Lee Fang writes for Vice this week that ISPs are fighting back against efforts that clash with Wheeler’s proposal, but warns “the attacks are not fully transparent.”
“A federal lawsuit filed by Verizon has forced the FCC into a corner by creating a standard under which effective net-neutrality rules — which ensure all internet traffic is treated equally — can only be reached, according to most analysts, by classifying the internet as a ‘common carrier,’ or in other words, a public utility. Such a distinction would allow the FCC to demand that internet service providers, like Comcast or Verizon, are not allowed to create internet slow lanes and fast lanes,” Fang acknowledged.
“Many of the organizations protesting a move toward classifying ISPs as a utility, which is the only likely option for enacting net neutrality, are funded by the ISP lobby,” he added. Until now, however, that fact has been largely obscured.
According to Fang, recent efforts that would ravage the concept of net neutrality, as critics suggest, have come courtesy of organizations that are largely funded by trade groups favored by ISPs.
One example, for instance, involves an op-ed published last month in the San Francisco Gate by former Republican Senator John Sununu and former Democratic Congressman Harold Ford in which they write that “Regulating the Internet as a public utility would ensure that it would suffer from…chronic underinvestment” and that “millions of Americans will no longer enjoy a world-class Internet.”
Beneath the article, Fang wrote, a disclaimer says Sununu and Ford are honorary co-chairs of Broadband for America, "a coalition of 300 internet consumer advocates, content providers and engineers."
Fang challenges that assessment. He continues:
“A disclosure obtained by VICE from the National Cable and Telecom Association (NCTA), a trade group for ISPs, shows that the bulk of Broadband for America's recent $3.5 million budget is funded through a $2 million donation from NCTA. Last month, Broadband for America wrote a letter to the FCC bluntly demanding that the agency 'categorically reject' any effort toward designating broadband as a public utility. It wasn't signed by any internet consumer advocates, as the Sununu-Ford letter suggests. The signatures on the letter reads like a who's who of ISP industry presidents and CEOs, including AT&T's Randall Stephenson, Cox Communications' Patrick Esser, NCTA president (and former FCC commissioner) Michael Powell, Verizon's Lowell McAdam, and Comcast's Brian Roberts.”

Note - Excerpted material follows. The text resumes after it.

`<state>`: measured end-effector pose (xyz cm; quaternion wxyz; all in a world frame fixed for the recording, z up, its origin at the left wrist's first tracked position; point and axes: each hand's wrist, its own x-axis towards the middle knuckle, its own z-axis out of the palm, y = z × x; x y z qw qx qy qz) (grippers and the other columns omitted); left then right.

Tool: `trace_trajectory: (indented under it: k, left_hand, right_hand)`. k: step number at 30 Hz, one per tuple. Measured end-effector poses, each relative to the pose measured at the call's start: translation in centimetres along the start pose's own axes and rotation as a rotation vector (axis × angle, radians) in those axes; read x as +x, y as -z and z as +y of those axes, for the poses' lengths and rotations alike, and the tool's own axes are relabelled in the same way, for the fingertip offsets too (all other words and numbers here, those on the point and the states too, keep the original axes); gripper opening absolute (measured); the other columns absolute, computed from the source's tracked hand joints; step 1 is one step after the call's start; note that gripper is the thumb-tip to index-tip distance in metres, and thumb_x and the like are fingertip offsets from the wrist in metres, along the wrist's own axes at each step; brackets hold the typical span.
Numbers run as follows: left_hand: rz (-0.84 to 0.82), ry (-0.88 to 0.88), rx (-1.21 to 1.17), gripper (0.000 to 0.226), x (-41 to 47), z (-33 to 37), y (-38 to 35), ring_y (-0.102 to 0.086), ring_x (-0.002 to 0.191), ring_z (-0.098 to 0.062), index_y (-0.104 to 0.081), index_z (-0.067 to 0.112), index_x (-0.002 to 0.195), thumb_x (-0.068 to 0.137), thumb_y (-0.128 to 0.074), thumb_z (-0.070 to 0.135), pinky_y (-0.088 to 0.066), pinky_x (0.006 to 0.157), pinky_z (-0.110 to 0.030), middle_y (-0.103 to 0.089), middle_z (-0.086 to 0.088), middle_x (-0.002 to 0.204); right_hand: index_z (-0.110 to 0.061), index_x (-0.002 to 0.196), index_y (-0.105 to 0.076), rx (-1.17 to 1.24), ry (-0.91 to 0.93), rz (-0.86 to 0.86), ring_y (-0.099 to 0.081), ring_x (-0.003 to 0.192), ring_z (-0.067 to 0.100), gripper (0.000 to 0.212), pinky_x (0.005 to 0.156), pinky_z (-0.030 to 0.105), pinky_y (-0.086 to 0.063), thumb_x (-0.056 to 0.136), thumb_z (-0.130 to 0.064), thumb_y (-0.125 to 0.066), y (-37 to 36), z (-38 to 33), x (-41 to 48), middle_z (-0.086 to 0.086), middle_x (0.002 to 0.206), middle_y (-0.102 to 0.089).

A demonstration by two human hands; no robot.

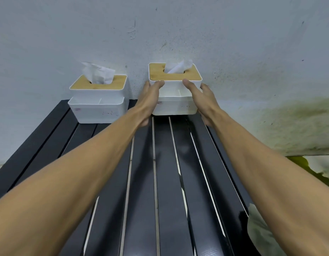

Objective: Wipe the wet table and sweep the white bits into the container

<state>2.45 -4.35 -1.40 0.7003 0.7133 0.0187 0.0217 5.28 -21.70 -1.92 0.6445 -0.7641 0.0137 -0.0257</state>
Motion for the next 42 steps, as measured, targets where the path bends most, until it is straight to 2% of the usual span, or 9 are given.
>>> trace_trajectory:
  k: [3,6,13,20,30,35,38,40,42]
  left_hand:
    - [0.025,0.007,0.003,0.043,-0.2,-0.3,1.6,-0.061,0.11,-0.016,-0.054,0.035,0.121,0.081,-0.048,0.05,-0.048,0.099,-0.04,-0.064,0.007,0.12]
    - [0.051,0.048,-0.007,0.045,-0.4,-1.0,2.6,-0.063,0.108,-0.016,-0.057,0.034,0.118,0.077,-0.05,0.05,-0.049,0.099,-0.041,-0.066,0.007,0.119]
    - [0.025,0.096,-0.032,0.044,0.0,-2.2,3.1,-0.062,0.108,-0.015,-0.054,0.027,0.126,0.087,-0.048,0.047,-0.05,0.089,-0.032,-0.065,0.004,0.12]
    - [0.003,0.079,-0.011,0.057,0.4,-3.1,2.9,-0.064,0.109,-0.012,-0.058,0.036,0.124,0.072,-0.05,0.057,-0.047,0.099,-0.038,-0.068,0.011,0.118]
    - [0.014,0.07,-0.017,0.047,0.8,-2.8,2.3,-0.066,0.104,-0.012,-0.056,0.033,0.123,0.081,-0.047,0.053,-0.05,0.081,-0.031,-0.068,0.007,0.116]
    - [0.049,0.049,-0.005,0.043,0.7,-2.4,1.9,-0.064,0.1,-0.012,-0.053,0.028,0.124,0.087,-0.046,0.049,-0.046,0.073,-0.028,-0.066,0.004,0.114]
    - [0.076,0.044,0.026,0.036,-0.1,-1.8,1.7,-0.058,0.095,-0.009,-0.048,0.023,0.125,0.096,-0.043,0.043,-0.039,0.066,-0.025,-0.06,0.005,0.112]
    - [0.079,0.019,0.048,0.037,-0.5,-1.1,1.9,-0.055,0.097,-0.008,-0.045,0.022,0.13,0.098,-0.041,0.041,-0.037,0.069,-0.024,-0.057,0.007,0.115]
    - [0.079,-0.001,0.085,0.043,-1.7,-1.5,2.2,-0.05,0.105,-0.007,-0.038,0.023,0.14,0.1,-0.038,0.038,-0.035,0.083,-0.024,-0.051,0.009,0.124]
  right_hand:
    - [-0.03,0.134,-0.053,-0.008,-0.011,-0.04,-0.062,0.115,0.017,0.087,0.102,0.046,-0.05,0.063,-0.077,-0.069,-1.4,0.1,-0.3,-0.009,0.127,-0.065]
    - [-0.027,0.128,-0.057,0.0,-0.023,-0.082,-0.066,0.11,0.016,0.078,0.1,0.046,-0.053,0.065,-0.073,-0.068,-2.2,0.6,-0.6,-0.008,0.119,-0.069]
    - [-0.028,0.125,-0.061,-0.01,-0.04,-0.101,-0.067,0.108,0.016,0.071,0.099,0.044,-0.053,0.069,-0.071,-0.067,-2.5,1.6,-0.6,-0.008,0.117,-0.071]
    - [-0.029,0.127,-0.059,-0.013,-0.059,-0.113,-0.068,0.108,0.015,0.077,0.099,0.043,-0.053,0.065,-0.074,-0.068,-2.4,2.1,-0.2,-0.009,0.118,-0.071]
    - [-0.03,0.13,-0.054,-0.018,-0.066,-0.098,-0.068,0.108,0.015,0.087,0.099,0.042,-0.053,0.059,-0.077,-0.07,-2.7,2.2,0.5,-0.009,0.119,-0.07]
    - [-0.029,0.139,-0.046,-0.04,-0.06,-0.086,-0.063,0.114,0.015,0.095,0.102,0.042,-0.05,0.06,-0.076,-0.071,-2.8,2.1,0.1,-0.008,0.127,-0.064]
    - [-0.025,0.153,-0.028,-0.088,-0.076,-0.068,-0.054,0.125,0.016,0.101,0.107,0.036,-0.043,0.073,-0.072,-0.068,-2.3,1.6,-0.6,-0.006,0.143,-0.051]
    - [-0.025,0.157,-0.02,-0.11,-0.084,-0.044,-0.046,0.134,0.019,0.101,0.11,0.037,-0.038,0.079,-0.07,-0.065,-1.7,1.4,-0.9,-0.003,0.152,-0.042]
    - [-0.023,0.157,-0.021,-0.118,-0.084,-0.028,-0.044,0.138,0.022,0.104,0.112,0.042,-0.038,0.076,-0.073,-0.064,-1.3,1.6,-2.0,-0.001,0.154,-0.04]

Additionally, Vice reports that another group arguing the same point before the FCC, the American Consumer Institute, is not a “consumer advocacy group” as it claims, but rather “like Broadband for America, is financed by an ISP lobby group.”
On the website for The Consumerist, Chris Morran puts the pieces in place even further. “The Vice story also takes issue with an FCC filing against broadband regulation by the American Consumer Institute, which just happens to get a nice slab of funding from a group called MyWireless.org,” he writes. “Interestingly enough, the name on the tax return for MyWireless is Steve Largent, former Seattle Seahawk and current head of wireless industry lobbying group CTIA. In another not-at-all-coincidence, FCC Chair Tom Wheeler used to be CEO of the CTIA.”
The FCC’s window for comments will continue to be open throughout the summer, but anyone willing to have their opinion heard may have to be patient: as RT reported earlier this week, the comment section on the FCC’s website was temporarily unavailable after a video of comedian John Oliver implored net neutrality proponents to weigh in en masse, crippling FCC.gov as a result.